**INSTRUCTIONS TO FOLLOW:**
A verbatim copy of all the data is required; the pictures should not appear in it.
*** Opening SUPPLIED DATA ***
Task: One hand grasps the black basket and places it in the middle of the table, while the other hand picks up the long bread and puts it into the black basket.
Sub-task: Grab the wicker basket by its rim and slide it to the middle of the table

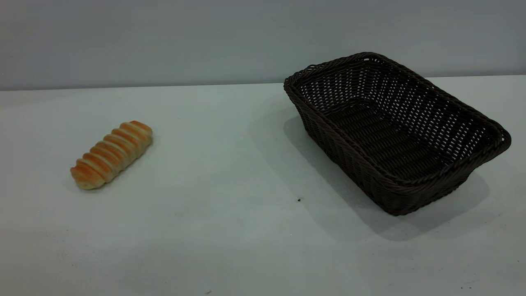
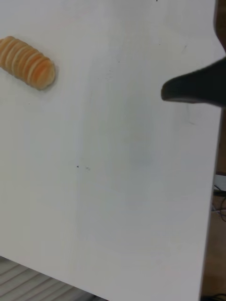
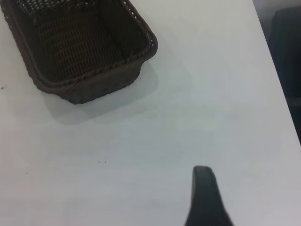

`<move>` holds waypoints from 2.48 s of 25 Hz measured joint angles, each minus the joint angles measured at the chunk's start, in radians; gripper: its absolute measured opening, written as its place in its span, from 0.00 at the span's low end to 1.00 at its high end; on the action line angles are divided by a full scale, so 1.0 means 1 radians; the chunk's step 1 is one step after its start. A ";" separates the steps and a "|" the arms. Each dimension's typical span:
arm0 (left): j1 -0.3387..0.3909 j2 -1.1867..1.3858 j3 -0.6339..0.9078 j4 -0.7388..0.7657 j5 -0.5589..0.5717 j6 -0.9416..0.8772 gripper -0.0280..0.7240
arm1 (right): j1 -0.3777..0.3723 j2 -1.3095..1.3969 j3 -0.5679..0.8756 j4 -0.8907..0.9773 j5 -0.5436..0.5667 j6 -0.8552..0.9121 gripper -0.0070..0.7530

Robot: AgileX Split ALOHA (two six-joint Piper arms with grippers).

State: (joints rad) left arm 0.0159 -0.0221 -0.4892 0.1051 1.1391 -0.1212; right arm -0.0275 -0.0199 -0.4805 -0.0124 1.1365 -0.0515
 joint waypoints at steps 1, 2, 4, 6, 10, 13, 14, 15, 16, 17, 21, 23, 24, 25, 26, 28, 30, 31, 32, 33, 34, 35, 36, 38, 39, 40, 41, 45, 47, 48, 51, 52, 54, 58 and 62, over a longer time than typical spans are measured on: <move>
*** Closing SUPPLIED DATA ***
**EXERCISE RESPONSE:**
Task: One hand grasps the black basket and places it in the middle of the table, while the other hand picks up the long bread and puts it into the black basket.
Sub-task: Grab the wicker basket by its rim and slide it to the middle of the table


`<move>` holds waypoints from 2.48 s of 25 Hz measured joint angles, each minus the joint angles measured at the chunk's start, in radians; gripper: its absolute measured opening, written as its place in its span, from 0.00 at the span's low end to 1.00 at its high end; on the action line angles are divided by a full scale, so 1.0 means 1 radians; the chunk's step 1 is one step after its start. A ";" separates the steps and a "|" the arms. Each dimension's typical span:
arm0 (left): j1 -0.3387..0.3909 j2 -1.1867..1.3858 j3 -0.6339..0.9078 j4 -0.7388..0.7657 j5 -0.5589..0.5717 j6 -0.9416..0.8772 gripper -0.0280..0.7240
arm1 (right): j1 -0.3777..0.3723 j2 -1.3095..1.3969 j3 -0.5679..0.8756 j4 -0.8907..0.9773 j5 -0.5436..0.5667 j6 -0.8552..0.9121 gripper -0.0070..0.7530

Robot: AgileX Split ALOHA (two six-joint Piper arms with grippers).

State: (joints rad) left arm 0.0159 -0.0221 -0.4892 0.1051 1.1391 -0.1212; right arm -0.0275 -0.0199 -0.4805 -0.0124 1.1365 -0.0515
 joint waypoints at steps 1, 2, 4, 6, 10, 13, 14, 15, 16, 17, 21, 23, 24, 25, 26, 28, 30, 31, 32, 33, 34, 35, 36, 38, 39, 40, 41, 45, 47, 48, 51, 52, 54, 58 and 62, over a longer time than typical spans are measured on: <move>

There is no more to this output.